## Assigned task
Given the entries that follow, write out exactly the lines starting at the one containing "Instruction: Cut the" and ending at the one containing "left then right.", both ends included, and only those.

Data extracted from a collection
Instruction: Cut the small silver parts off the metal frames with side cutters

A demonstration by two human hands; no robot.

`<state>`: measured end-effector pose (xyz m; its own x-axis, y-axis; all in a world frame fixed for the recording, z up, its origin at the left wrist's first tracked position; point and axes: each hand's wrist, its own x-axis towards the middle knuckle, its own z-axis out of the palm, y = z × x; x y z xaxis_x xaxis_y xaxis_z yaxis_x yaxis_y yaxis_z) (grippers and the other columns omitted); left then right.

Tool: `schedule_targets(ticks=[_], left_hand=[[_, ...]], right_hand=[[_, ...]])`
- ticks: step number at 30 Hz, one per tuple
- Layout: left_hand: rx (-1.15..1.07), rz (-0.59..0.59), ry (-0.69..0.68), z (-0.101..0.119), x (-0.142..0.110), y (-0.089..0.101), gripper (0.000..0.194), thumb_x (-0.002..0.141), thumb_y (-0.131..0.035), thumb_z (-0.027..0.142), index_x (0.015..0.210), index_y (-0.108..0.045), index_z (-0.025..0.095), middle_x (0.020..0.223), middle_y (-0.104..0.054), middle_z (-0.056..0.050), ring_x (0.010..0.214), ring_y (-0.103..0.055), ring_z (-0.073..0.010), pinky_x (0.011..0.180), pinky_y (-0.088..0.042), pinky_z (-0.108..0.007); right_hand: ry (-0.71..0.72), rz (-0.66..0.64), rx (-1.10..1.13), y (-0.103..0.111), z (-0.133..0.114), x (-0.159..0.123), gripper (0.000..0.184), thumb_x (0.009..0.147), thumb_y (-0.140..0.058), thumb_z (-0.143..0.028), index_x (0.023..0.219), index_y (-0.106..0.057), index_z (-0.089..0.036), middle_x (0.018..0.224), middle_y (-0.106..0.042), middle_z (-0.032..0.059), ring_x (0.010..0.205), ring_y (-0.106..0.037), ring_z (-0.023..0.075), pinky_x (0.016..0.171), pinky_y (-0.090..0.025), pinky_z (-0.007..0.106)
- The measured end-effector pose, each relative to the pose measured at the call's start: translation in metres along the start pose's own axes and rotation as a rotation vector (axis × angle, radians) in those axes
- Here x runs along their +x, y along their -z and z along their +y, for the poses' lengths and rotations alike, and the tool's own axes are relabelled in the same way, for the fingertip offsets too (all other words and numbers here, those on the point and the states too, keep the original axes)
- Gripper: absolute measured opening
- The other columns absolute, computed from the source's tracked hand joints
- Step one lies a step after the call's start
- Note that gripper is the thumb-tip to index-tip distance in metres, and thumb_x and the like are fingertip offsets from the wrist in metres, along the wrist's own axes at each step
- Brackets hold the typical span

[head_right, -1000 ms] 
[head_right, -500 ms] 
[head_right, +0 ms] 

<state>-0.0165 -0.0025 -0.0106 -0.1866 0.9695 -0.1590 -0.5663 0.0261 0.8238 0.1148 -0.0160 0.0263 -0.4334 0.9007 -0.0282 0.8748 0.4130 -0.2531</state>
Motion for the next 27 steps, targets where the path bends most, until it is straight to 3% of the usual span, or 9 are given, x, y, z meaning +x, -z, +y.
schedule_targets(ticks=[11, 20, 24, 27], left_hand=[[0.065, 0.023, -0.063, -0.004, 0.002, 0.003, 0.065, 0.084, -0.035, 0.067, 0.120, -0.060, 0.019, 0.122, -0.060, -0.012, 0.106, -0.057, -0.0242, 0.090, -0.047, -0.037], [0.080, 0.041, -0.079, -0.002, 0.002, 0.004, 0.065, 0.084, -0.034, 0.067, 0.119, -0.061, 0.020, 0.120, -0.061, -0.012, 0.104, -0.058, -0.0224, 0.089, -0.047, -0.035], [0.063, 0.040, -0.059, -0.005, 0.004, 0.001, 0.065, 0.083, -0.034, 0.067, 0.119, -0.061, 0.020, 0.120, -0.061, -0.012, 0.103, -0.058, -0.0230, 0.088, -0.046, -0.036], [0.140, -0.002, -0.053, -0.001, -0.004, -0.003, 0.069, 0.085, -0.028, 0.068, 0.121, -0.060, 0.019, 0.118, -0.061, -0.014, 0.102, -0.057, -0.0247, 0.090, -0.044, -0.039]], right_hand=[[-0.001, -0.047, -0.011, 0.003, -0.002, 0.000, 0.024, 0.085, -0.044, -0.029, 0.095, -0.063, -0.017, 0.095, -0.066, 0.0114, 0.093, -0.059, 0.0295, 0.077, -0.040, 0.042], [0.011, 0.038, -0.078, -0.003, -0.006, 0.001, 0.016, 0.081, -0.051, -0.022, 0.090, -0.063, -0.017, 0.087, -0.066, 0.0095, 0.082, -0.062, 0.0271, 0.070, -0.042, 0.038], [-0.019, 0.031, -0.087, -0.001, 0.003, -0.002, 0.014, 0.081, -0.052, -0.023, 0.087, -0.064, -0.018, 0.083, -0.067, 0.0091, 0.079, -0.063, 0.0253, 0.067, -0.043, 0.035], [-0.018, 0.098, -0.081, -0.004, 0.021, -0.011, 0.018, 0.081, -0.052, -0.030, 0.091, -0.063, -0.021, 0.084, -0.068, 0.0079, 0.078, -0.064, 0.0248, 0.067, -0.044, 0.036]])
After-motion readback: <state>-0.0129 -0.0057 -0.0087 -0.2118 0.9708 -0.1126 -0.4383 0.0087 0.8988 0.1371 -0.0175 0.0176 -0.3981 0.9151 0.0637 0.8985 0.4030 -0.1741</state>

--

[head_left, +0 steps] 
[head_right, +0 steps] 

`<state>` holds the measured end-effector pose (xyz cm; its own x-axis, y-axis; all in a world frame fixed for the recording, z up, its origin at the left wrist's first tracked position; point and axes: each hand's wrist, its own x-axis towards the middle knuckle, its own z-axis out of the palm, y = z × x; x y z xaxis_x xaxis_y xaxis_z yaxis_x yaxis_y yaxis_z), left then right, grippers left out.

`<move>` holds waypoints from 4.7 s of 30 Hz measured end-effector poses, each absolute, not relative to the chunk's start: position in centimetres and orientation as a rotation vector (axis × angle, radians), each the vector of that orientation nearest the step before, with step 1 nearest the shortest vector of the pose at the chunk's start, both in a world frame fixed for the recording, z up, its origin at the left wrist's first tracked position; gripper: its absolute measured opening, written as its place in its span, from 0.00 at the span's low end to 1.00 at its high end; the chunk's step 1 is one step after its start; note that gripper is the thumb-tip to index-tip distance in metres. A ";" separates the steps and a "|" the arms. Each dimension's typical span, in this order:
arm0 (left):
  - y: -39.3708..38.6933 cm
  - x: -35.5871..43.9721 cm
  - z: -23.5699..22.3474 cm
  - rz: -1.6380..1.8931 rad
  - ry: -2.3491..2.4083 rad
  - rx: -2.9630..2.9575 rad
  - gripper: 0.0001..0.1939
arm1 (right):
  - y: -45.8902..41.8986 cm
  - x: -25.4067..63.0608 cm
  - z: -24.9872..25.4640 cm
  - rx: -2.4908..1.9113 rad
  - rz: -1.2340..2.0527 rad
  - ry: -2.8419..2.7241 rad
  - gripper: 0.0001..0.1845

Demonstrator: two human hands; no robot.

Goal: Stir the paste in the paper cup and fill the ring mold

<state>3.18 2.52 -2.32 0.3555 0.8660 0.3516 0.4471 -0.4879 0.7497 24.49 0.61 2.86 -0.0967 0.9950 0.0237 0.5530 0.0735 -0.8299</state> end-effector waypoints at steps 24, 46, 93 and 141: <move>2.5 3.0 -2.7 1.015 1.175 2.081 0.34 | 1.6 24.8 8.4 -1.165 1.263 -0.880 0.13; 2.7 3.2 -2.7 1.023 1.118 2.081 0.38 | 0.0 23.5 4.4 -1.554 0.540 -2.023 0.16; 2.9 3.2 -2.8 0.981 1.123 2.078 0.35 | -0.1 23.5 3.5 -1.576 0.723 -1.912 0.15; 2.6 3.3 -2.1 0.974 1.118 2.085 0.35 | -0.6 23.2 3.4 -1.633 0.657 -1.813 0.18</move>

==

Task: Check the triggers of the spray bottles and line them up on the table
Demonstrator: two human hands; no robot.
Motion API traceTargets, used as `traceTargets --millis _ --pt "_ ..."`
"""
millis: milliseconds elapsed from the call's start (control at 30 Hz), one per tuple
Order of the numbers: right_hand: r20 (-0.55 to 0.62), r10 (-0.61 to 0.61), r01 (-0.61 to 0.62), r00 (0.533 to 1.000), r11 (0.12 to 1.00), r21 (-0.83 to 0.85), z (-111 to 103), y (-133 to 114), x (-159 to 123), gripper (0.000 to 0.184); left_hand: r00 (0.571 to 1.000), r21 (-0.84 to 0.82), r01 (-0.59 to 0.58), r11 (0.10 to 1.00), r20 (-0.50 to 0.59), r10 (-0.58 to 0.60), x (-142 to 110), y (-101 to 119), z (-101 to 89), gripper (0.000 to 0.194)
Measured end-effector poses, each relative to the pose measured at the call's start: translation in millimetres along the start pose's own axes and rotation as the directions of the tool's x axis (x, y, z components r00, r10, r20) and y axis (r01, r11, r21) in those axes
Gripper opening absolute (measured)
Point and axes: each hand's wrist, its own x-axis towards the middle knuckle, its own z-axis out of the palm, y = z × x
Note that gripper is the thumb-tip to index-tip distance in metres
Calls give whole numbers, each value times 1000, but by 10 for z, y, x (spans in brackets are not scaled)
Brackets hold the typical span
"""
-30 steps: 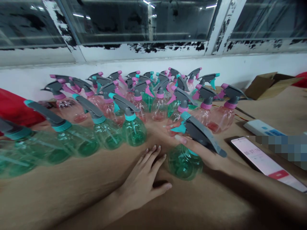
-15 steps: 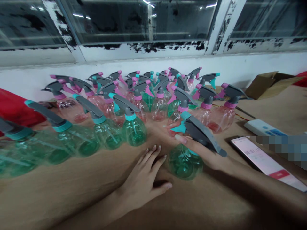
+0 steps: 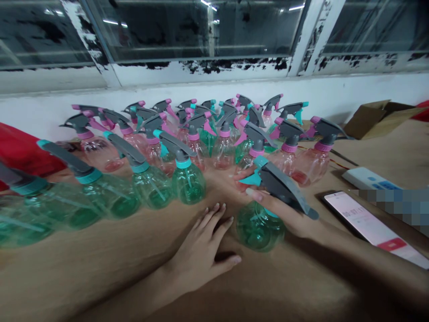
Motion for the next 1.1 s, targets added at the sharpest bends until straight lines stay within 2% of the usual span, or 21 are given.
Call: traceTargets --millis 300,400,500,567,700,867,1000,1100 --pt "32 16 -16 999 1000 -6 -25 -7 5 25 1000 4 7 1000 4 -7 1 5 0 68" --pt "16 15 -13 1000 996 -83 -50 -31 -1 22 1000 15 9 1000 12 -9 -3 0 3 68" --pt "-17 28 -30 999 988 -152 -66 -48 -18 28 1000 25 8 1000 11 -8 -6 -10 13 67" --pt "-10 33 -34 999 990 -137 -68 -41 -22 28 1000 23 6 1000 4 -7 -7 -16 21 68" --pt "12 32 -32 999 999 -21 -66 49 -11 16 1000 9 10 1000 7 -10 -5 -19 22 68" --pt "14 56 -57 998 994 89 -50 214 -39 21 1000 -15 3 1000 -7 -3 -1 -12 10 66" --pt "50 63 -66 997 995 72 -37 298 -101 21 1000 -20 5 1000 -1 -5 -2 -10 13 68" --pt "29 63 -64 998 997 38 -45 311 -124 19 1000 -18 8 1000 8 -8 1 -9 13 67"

## Output
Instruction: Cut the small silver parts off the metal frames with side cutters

A demonstration by two human hands; no robot.

`<state>`: measured end-effector pose (xyz m; its own x-axis, y-axis; all in a world frame fixed for the recording, z up, its origin at the left wrist's first tracked position; point and axes: each hand's wrist, its own x-axis towards the middle knuckle, its own z-axis out of the palm, y = z × x; x y z xaxis_x xaxis_y xaxis_z yaxis_x yaxis_y yaxis_z) (grippers and the other columns omitted); left then right.

No additional output will be given.